BioTime CEO Dr. Michael West Presents Product Development Update at World Stem Cell Summit 2012

ALAMEDA, Calif.--(BUSINESS WIRE)--

BioTime, Inc. (NYSE MKT: BTX), a biotechnology company that develops and markets products in the field of regenerative medicine, announced that Chief Executive Officer Michael D. West, Ph.D. will provide an update today on five products being developed by BioTime and its subsidiaries during a presentation at the World Stem Cell Summit 2012 in West Palm Beach, Florida in the session on Developing Combination Products: Cells, Genes, and Devices at 1:30 pm EST. The presentation will be made available on BioTime's website at http://www.biotimeinc.com.

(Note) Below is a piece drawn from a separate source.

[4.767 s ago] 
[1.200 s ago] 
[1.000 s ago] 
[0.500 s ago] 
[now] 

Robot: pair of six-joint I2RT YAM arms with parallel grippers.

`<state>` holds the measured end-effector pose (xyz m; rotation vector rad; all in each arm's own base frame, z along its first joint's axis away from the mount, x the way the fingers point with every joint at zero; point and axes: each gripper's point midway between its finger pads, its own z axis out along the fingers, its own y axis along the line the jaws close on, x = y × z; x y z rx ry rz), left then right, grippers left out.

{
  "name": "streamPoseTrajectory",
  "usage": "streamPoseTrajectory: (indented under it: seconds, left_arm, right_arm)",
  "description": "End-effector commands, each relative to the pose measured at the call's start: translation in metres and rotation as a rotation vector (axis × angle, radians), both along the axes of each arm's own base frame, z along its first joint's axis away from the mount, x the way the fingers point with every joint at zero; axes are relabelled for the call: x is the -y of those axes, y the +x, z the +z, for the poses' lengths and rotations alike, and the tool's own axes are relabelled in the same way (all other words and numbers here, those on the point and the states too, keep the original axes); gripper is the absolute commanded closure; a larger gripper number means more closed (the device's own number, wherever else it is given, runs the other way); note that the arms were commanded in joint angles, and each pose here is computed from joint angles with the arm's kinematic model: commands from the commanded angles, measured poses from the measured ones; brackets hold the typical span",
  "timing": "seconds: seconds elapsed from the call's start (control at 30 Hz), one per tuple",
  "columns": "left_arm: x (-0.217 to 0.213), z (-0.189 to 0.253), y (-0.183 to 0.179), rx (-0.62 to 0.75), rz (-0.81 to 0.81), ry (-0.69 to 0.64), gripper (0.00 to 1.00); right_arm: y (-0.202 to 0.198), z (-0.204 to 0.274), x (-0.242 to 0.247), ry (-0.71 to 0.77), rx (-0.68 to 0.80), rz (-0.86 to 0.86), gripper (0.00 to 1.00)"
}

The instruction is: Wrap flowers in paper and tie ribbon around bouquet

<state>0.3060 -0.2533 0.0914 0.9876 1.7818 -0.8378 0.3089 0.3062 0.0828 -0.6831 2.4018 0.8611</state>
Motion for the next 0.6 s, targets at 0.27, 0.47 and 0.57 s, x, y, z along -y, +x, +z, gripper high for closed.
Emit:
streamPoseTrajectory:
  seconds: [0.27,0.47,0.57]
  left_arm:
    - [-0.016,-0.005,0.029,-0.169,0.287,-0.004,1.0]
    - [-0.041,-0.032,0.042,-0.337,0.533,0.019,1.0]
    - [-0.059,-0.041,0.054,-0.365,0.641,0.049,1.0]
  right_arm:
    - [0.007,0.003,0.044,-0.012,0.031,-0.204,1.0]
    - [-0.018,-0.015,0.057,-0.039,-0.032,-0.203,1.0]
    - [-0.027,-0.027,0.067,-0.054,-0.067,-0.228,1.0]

BioTimes technology platform utilizes pluripotent stem cells that are capable of differentiating into any of the cell types in the body to produce potentially novel first-in-class regenerative therapies for largely unsolved problems in medicine. Using the Companys proprietary ACTCellerateTM technology, BioTime has more than 200 novel and scalable cellular components of the human body.

OTX-CP07 Update

Dr. West will present for the first time information relating to 18 novel and diverse progenitor cell lines capable of differentiating into diverse cartilage and bone types, as well as producing cells with markers of tendon, and brain meningeal tissues. The cartilage progenitor formulation designated OTX-CP07 is being developed by BioTimes subsidiary OrthoCyte Corporation, and is currently beginning the process of animal studies of safety and efficacy for the treatment of intervertebral disc disease. The cartilage, bone, and tendon-producing cell lines may have significant applications in the treatment of orthopedic disorders such as osteoarthritis and low back pain resulting from intervertebral disc disease, while the subset of lines capable of choroid plexus differentiation may have application in the treatment of Alzheimers disease.

Renevia Update

For many of the wide array of cell-based regenerative therapies being developed around the world, the formulation of the cells with a matrix is desired to increase viable and immobilized engraftment. Renevia is designed to be an effective means of transplanting cells in an injectable liquid that can polymerize safely in the body into a tissue construct. Dr. West will report that validation of the analytical methods and manufacturing processes for Renevia are substantially complete. Production of one of Renevias four manufacturing components under Current Good Manufacturing Practice (cGMP) is completed and cGMP production of the remaining three components is scheduled. Clinical trial protocols (three phases) are being drafted and BioTime anticipates that during the first quarter of 2013 a submission of the Renevia Phase I safety trial in humans will be made to the appropriate Spanish Ethics Committee for review and approval. In addition, he will report continued progress on establishing quality management systems for compliance with ISO 13485 (required in the EU for medical devices) and that preliminary review and audit (by an external auditor) is currently scheduled for the first quarter of 2013 with the final ISO audit expected during the second quarter.

PanC-Dx Update

PanC-Dx, being developed by BioTimes subsidiary OncoCyte Corporation, is intended to be a blood-based screening diagnostic for a wide array of solid tumor types. Recent reports of the relative ineffectiveness of mammography in reducing patient death from breast cancer highlight the urgent need for improved tools to accurately detect the disease in its earliest stages. Dr. West will report that OncoCyte has initiated production of monoclonal antibodies to the first seven of its priority cancer markers. In addition, OncoCyte has completed the characterization of over 50 antibodies in order to screen for the subset with greatest specificity for each individual marker. Dynamic testing of the antibodies for use in ELISA and point of care formats are currently underway.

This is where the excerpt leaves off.